The expression of P-glycoprotein in tissues from wild-type p53 and transgenic p53 knockout mice

The overexpression of P-glycoprotein (P-gp) in response to chemotherapy in multi-drug resistant tumor cells is well documented but the mechanisms regulating P-gp expression in normal and tumor tissues remains unclear. The tumor suppressor gene p53 has been implicated in the transcriptional regulation of mdr. In this study we examined the P-gp expression in p53 wild type mice and transgenic p53 knockout (KO) mice to study the physiologic relationship of p53 and P-gp.
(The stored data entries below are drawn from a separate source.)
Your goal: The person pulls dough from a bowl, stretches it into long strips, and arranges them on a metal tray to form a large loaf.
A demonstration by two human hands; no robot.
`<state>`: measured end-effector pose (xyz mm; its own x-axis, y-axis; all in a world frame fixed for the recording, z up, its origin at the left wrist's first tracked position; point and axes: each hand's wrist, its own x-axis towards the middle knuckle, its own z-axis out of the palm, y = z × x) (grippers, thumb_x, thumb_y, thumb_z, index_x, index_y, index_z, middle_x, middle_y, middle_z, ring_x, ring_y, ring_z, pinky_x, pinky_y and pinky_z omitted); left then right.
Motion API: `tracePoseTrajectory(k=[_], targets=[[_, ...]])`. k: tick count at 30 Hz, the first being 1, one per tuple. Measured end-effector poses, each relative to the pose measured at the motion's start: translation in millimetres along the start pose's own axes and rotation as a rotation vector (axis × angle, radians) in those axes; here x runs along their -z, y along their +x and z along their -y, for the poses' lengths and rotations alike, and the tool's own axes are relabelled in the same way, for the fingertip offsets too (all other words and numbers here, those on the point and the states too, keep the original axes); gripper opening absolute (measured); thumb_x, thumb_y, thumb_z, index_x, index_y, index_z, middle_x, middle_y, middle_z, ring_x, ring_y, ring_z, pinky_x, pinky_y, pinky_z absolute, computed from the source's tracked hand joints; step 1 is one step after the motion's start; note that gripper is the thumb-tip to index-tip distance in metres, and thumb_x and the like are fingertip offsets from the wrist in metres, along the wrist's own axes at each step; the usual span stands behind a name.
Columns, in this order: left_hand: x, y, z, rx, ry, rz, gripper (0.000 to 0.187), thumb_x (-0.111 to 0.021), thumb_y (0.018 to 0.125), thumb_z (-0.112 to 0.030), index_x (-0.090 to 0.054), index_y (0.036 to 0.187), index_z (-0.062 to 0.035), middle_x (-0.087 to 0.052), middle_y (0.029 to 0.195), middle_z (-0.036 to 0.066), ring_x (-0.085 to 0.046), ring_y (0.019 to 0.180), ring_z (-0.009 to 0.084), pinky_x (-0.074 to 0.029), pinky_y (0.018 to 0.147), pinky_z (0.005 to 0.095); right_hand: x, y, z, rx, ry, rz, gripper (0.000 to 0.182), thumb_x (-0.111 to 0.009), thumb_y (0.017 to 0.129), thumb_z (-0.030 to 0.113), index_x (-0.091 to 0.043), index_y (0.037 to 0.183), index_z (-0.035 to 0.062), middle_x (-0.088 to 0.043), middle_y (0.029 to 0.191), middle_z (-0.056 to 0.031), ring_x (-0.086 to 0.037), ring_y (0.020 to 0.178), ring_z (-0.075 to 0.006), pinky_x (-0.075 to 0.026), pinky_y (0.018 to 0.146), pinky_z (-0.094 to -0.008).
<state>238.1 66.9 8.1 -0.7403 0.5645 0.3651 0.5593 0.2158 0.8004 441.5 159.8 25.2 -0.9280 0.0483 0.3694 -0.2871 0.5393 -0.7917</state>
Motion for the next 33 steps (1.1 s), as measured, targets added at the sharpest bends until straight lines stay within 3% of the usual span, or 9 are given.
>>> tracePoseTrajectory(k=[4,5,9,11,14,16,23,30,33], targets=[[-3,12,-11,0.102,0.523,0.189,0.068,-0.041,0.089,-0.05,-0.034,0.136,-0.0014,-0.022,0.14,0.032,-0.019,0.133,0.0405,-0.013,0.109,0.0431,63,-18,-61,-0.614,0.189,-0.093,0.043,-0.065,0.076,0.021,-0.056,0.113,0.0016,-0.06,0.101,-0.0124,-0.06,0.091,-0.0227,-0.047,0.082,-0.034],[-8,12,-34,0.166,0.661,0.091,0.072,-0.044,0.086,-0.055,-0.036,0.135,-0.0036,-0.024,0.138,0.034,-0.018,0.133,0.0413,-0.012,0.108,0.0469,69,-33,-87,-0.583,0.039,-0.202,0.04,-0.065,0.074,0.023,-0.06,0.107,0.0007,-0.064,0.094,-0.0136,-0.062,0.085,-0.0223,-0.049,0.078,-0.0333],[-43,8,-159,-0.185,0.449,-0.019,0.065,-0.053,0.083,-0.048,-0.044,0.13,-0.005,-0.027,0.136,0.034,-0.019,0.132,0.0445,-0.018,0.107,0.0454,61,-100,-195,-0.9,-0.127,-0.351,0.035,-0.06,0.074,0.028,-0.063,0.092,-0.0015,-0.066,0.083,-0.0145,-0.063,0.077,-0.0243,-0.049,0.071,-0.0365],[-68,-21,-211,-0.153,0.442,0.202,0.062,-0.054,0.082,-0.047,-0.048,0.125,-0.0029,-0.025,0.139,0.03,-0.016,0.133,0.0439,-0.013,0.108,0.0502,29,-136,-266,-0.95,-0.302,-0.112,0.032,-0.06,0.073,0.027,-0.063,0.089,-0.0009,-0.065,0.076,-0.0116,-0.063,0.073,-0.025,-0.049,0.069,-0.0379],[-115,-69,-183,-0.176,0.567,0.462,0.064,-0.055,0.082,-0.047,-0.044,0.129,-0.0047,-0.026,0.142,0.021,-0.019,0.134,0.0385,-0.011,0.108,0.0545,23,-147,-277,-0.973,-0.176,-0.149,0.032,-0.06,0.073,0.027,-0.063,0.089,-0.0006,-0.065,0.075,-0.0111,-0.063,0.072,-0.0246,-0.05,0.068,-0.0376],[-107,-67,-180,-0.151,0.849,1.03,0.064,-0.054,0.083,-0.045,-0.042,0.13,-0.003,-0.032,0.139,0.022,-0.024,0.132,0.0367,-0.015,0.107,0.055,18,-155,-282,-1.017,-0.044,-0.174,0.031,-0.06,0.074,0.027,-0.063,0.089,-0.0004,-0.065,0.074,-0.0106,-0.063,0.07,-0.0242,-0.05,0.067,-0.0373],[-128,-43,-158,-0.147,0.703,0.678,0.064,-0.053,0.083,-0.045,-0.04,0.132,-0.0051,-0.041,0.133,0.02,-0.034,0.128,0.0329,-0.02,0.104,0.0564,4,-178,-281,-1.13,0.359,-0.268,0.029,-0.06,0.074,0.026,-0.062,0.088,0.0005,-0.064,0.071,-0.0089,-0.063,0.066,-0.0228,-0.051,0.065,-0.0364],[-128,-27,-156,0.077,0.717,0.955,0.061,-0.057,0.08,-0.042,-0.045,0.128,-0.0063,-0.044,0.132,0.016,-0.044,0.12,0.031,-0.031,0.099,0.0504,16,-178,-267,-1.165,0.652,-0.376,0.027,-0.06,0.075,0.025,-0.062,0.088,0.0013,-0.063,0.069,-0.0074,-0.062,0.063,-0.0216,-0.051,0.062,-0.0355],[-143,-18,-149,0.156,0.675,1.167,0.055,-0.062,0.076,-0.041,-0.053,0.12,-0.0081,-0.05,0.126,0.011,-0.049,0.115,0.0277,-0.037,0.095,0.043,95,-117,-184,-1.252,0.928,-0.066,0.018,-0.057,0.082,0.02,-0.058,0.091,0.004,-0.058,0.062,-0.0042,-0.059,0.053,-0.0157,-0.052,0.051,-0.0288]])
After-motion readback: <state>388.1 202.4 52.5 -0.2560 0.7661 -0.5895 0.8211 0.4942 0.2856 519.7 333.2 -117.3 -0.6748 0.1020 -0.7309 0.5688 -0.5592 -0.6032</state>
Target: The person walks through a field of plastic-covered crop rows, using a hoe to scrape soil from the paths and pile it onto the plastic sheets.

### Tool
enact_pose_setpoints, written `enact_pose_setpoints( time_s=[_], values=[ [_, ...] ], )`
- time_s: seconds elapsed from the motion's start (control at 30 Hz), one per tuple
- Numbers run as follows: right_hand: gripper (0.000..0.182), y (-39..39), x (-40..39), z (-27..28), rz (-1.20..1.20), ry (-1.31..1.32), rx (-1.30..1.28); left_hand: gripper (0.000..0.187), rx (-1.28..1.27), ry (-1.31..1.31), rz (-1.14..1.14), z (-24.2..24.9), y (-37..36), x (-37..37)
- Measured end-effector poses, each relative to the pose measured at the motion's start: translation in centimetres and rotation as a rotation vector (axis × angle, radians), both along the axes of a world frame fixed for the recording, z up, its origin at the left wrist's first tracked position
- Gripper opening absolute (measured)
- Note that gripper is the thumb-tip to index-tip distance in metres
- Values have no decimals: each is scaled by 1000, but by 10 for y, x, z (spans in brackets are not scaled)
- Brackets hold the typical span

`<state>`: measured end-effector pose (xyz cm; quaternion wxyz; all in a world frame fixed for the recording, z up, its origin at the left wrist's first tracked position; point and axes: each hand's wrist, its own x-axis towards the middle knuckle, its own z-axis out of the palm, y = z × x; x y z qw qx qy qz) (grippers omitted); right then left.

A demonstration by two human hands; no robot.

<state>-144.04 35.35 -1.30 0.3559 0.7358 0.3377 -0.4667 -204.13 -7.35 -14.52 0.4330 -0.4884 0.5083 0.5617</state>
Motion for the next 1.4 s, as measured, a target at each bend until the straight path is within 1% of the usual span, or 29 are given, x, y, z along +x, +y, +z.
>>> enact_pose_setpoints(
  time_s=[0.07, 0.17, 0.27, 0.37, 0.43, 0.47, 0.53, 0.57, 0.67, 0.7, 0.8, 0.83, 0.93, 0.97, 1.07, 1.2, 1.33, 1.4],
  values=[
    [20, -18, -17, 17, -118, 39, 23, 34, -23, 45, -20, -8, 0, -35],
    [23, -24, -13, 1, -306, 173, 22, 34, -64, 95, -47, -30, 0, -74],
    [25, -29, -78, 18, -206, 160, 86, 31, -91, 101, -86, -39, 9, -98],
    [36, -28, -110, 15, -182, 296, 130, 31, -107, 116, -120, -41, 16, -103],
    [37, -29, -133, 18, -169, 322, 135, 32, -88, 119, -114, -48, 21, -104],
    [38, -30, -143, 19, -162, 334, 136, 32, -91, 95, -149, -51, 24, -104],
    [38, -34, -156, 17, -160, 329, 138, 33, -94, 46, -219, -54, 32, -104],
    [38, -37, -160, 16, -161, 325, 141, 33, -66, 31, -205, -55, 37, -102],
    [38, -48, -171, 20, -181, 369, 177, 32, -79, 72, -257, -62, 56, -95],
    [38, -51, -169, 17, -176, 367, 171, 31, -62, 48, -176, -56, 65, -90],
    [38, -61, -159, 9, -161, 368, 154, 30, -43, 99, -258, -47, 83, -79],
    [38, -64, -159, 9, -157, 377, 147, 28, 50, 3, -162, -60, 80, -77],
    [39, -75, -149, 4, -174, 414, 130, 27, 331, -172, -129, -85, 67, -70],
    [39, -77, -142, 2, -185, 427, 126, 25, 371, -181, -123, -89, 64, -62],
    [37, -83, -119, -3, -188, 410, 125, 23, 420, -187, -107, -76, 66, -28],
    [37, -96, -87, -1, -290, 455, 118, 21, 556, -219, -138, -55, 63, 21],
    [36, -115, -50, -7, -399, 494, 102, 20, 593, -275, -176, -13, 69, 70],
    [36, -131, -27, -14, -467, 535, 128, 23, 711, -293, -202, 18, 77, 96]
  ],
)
The level of P-gp by Western analysis and of mdr1a RNA by Northern was measured in adrenal gland, brain, colon, heart, kidney, liver, lung, skin, spleen, and testis from five p53 and five p53 KO male adult mice. We found P-gp expression in all tissues but there was individual variation among animals. Overall, tissues from the lung, spleen and testis consistently showed higher P-gp expression in p53 KO mice than in wild type, whereas spleen cells expressed lower levels of P-gp. Northern analysis showed significantly higher mdr1a expression in liver tissues from p53 KO than from wild type mice. Our results suggest that the regulation of P-gp expression by p53 may be different from tissue to tissue and suggest that other effectors may modulate the p53 regulation of P-gp expression.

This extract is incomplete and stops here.